I have sinned immidiatelly and bought a LOVELY bolero-esque blazer at Topshop…gonna show you later when I get some pics, ok? :)

For now just look at my B&W pattern mix I wore last weekend:

{miamichaela.wordpress.com}

WOoOoOott. Boots from Salamander, tights from Calzedonia, skirt is Zara Woman and that lovely scarf is from eons ago…unknown place, time & physical laws.

Btw, I can has a perfume & skate shoes?
For example this:

Yves Rocher Nature Eau de Parfume

A hymn to the botanical world!
Full of the softness of moss blended with bark, mandarin, rose, jasmine and freesia. This will surround you with an aura as pure as morning dew, radiant with femininity.

Perfume Family:
Floral, green: mandarin, crushed mint leaves, headspace daphnée, lily-of-the-valley, cedar.”

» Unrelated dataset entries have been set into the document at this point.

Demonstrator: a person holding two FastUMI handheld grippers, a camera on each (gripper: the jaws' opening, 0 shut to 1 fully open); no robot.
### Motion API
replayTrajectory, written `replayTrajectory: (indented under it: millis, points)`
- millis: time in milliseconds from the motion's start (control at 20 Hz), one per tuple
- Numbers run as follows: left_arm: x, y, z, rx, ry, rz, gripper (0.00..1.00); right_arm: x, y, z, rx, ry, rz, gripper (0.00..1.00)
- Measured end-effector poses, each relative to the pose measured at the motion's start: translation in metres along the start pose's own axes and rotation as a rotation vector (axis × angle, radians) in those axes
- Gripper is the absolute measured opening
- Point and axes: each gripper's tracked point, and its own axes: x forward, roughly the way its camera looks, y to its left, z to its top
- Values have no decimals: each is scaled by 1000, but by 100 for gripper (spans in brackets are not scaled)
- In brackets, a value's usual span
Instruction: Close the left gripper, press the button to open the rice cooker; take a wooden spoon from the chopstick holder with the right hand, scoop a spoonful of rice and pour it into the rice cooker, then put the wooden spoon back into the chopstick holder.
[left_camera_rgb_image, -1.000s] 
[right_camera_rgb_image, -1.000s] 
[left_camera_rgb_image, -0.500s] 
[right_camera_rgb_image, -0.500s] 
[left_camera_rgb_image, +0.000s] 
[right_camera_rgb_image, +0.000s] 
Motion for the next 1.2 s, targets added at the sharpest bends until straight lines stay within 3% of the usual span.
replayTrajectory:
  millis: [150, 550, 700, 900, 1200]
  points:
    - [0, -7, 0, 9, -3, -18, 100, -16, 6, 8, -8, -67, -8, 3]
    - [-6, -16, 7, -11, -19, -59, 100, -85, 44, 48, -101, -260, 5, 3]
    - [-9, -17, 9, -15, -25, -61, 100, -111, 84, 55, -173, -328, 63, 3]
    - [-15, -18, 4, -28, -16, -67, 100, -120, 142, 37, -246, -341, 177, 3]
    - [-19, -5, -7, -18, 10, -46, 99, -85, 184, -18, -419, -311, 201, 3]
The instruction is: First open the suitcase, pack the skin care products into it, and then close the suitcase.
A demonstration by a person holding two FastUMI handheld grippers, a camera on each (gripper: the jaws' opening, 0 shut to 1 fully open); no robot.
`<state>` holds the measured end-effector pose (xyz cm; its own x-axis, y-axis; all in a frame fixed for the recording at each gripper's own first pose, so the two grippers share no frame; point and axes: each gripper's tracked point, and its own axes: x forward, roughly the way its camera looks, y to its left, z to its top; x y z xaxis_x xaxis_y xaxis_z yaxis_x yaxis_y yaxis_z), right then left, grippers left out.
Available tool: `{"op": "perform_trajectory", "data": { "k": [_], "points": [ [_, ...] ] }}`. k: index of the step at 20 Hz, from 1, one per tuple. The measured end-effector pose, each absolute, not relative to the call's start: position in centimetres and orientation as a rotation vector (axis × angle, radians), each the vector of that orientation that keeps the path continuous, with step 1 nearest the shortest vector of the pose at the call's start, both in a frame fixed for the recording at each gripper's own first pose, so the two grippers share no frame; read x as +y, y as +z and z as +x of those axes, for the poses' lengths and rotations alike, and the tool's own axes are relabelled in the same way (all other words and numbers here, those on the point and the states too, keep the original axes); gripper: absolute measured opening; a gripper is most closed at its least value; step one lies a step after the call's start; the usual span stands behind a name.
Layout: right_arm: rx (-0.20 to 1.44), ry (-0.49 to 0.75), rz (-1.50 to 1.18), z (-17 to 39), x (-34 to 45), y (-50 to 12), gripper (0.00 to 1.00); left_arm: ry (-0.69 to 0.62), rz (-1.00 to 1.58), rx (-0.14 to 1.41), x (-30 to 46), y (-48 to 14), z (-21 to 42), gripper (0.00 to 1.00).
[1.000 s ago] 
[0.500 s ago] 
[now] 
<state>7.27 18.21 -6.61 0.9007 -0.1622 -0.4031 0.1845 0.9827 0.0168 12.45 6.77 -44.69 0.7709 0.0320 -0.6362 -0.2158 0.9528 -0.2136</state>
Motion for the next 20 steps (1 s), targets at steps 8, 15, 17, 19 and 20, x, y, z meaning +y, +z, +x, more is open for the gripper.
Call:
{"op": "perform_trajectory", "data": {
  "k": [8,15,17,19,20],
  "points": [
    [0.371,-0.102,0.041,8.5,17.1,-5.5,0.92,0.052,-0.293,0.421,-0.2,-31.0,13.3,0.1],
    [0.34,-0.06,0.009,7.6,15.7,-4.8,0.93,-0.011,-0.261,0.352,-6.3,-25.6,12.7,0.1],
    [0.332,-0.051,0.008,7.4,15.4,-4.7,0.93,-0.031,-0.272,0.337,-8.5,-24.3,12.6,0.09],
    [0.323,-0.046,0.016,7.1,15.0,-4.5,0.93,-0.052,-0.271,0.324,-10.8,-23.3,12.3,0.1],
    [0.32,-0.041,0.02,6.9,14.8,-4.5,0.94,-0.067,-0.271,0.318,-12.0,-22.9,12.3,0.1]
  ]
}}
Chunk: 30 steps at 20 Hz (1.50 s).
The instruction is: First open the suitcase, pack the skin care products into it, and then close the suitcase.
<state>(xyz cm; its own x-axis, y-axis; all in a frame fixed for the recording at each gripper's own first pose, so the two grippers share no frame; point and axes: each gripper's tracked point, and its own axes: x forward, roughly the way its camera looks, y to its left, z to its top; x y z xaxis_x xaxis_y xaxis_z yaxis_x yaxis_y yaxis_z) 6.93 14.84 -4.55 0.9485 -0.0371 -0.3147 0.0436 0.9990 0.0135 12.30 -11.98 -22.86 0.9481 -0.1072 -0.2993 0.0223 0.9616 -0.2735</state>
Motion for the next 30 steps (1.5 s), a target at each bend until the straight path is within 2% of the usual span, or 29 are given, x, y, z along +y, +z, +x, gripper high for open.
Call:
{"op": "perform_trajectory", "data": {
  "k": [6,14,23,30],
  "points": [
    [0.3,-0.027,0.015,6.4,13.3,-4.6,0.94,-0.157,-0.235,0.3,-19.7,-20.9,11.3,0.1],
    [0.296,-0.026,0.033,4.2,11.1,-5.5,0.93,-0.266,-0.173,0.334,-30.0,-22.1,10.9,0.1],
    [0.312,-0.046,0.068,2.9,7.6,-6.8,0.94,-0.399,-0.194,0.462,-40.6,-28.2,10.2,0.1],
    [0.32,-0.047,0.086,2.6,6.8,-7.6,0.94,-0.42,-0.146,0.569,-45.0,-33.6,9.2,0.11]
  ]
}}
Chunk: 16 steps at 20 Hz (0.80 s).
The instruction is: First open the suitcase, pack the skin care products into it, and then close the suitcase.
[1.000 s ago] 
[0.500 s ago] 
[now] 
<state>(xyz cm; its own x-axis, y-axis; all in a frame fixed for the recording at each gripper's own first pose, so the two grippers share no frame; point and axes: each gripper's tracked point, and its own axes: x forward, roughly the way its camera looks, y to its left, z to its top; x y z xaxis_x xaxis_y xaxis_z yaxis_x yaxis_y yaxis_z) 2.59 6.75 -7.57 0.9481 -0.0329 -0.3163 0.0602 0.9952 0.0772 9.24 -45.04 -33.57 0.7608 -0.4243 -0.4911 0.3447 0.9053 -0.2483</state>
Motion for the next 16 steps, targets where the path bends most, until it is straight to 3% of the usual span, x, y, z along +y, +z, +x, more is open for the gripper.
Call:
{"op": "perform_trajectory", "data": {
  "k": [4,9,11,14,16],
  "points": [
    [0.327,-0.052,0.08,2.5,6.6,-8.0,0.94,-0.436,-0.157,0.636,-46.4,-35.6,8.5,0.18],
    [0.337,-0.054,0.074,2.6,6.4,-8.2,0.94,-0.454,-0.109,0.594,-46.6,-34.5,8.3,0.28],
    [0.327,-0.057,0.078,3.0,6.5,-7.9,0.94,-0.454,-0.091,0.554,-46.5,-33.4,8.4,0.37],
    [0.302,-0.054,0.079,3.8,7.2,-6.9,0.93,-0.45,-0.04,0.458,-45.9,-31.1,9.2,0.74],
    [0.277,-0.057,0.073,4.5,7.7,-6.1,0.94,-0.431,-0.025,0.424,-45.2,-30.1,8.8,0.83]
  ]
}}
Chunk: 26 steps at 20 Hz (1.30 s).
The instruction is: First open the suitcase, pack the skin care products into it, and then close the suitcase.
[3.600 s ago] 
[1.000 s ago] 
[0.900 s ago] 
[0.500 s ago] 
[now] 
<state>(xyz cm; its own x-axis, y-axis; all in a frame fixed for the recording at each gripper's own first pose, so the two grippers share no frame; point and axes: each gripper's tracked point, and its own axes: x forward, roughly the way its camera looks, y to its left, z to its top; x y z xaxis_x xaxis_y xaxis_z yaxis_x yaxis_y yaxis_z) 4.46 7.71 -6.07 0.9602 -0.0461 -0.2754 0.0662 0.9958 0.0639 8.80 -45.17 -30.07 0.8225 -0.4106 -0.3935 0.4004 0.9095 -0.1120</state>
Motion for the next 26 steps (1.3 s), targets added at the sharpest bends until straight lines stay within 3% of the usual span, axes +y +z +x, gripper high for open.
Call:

…sounds very nice & fresh. MmMmMMmm. I might buy it…with my mysterious money.
AMEN.

Comme des Garcons SS96.

Well, at least Tavi understands. O_o

Since coming back to Prague and living in a yet another apartment (my 4th so far, or better, 2nd…because 2 other places were dorm-like) I have basically given up my home yoga practice. Now, I’m not a sporty person, I HATE competitive sports (which is why I’ve always sucked at volleyball, basketball, you name it) & I don’t like sweating and getting tired after a work-out (which is why all my attempts to visit gyms regularly met an EPIC FAIL). I ALSO hate working out with anybody watching me and I also hate instructors forcing me to do stuff (byebye aerobics wtf).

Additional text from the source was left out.